PROBLEM DESCRIPTION >>
Lines containing the word "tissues" are to be copied from the data below.

LISTED RECORDS Block Start

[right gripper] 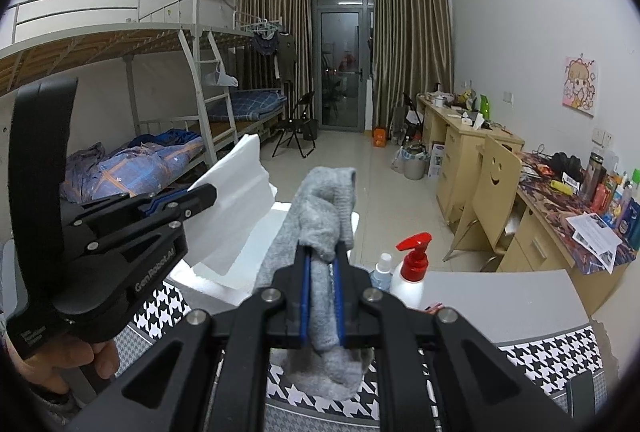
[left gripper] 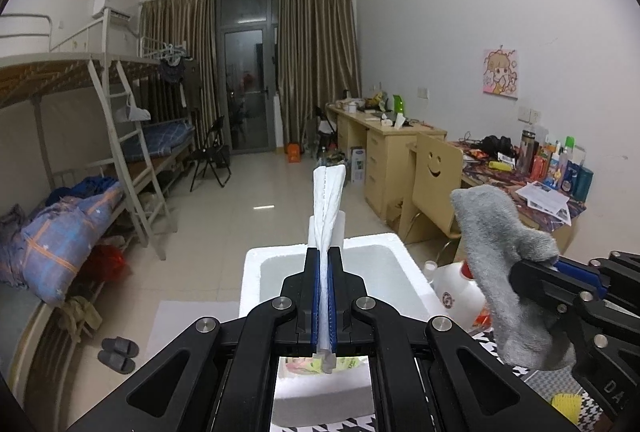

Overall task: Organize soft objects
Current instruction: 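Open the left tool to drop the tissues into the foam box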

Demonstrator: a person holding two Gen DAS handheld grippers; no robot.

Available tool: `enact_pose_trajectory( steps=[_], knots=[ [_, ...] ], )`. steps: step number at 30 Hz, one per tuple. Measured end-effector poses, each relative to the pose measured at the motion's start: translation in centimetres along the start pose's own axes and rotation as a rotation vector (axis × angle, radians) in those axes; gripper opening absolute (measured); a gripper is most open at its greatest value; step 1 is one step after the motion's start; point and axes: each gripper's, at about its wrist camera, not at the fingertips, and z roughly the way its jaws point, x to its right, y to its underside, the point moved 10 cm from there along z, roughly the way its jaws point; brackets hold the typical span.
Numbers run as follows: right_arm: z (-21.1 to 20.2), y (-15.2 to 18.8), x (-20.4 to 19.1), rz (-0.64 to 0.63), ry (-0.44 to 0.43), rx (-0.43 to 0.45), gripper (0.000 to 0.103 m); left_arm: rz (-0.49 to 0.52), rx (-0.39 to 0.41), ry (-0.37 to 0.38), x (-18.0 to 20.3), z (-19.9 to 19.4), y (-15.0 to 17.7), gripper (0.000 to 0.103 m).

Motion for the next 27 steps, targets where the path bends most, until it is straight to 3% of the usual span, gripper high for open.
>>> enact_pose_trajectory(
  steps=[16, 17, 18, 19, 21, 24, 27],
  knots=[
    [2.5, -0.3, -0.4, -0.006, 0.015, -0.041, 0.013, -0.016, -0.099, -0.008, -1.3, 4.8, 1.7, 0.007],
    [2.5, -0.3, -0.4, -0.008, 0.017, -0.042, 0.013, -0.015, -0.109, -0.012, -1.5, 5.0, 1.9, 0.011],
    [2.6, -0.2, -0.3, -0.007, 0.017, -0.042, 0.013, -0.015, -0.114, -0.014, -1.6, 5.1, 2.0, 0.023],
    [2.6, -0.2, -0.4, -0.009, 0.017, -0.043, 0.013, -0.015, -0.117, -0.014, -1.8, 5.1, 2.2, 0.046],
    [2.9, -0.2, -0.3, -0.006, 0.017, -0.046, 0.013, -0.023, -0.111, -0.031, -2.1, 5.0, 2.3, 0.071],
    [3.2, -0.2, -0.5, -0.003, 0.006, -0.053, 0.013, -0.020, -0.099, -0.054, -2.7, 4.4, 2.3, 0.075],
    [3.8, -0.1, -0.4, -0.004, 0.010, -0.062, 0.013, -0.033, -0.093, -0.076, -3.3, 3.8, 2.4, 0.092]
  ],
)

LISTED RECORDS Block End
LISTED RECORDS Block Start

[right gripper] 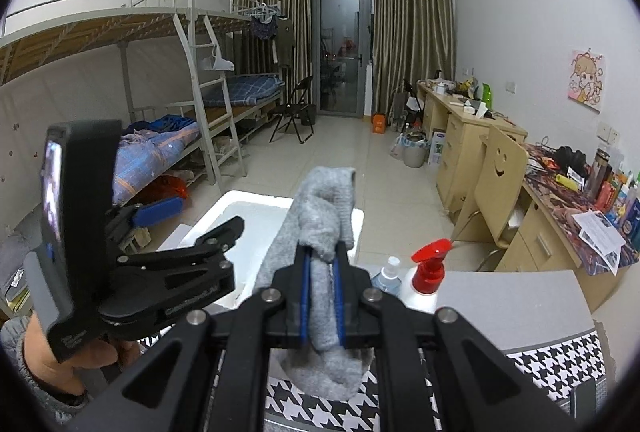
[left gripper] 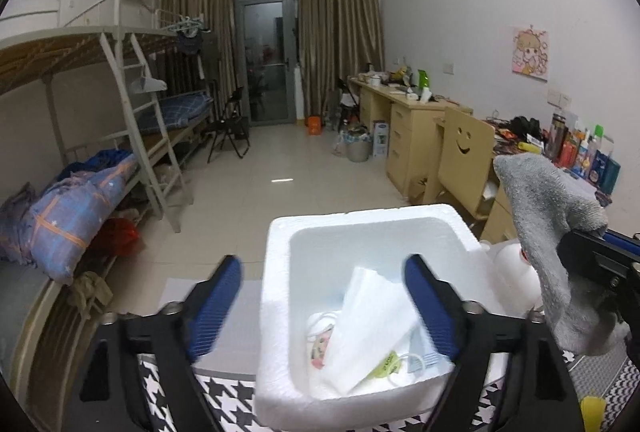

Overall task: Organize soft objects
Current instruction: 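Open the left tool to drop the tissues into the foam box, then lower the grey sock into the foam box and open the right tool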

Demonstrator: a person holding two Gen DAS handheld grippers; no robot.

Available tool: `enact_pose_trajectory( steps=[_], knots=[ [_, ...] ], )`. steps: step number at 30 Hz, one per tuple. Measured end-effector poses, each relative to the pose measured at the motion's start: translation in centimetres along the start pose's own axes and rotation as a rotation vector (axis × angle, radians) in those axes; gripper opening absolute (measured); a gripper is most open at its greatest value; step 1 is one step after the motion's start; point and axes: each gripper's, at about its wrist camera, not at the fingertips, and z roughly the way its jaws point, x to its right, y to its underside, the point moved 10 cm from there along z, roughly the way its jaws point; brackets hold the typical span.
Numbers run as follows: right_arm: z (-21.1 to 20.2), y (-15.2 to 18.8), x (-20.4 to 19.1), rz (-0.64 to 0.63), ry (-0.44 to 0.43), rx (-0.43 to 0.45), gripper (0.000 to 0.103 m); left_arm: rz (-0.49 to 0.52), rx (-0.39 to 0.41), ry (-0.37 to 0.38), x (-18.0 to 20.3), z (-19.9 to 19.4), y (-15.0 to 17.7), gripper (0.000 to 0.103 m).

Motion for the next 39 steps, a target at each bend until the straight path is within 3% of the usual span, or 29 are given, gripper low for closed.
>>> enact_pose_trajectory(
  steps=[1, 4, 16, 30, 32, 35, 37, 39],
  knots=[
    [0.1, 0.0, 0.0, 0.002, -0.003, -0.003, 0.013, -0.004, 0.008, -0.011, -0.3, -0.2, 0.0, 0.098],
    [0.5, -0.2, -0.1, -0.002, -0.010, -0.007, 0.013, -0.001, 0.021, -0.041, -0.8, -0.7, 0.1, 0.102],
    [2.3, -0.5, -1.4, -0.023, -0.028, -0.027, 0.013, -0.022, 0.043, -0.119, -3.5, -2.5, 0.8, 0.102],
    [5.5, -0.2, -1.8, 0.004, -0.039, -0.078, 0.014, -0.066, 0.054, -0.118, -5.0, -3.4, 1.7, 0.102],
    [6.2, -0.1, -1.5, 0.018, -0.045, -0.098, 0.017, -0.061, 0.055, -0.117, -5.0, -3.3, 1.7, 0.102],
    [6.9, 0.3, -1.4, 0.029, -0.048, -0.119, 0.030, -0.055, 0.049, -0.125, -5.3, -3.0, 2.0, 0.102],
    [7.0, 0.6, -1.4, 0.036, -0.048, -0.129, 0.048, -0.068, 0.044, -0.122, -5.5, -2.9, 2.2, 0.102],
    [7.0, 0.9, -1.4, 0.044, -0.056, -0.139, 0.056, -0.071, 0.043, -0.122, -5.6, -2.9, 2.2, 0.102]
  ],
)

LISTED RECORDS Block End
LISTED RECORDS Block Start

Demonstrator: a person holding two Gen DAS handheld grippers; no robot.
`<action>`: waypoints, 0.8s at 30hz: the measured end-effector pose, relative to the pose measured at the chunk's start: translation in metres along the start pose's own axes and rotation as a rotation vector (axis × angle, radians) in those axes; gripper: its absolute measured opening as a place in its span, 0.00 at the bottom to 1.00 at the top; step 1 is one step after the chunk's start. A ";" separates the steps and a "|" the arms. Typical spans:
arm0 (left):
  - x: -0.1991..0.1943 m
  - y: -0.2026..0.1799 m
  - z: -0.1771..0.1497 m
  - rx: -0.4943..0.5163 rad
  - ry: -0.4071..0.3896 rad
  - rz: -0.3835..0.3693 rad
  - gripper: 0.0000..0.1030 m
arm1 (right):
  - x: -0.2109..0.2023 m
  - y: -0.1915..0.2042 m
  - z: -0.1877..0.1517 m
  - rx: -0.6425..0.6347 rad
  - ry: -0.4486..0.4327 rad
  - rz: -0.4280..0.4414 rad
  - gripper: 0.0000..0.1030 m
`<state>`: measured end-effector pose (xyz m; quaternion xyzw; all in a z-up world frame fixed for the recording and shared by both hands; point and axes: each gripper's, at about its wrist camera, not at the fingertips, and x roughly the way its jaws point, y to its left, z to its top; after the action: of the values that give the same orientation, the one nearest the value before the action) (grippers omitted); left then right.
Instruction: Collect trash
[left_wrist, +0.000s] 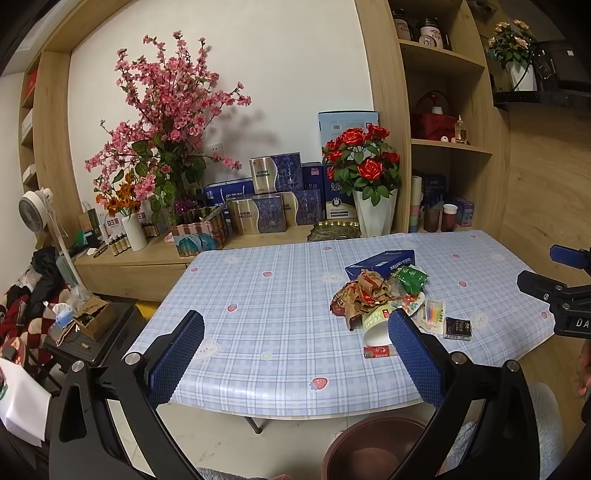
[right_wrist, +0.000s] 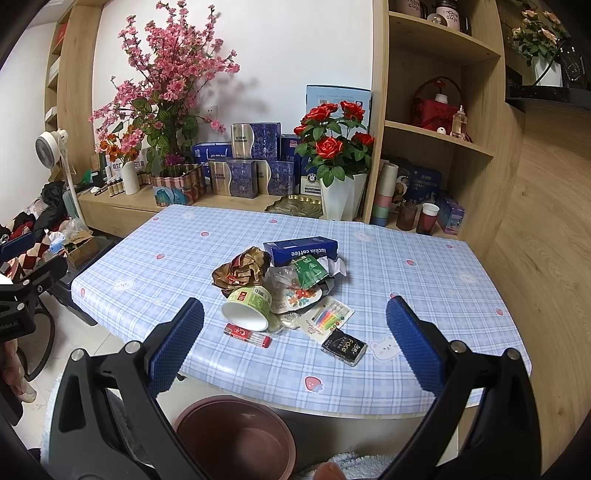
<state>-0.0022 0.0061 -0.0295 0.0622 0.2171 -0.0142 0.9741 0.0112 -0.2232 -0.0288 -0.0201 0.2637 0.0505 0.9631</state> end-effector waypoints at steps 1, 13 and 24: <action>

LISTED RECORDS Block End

SOLUTION FOR THIS PROBLEM >>
Current instruction: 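Open the left tool to drop the tissues into the foam box
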Current instruction: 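Open the left tool to drop the tissues into the foam box, then lower the grey sock into the foam box and open the right tool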

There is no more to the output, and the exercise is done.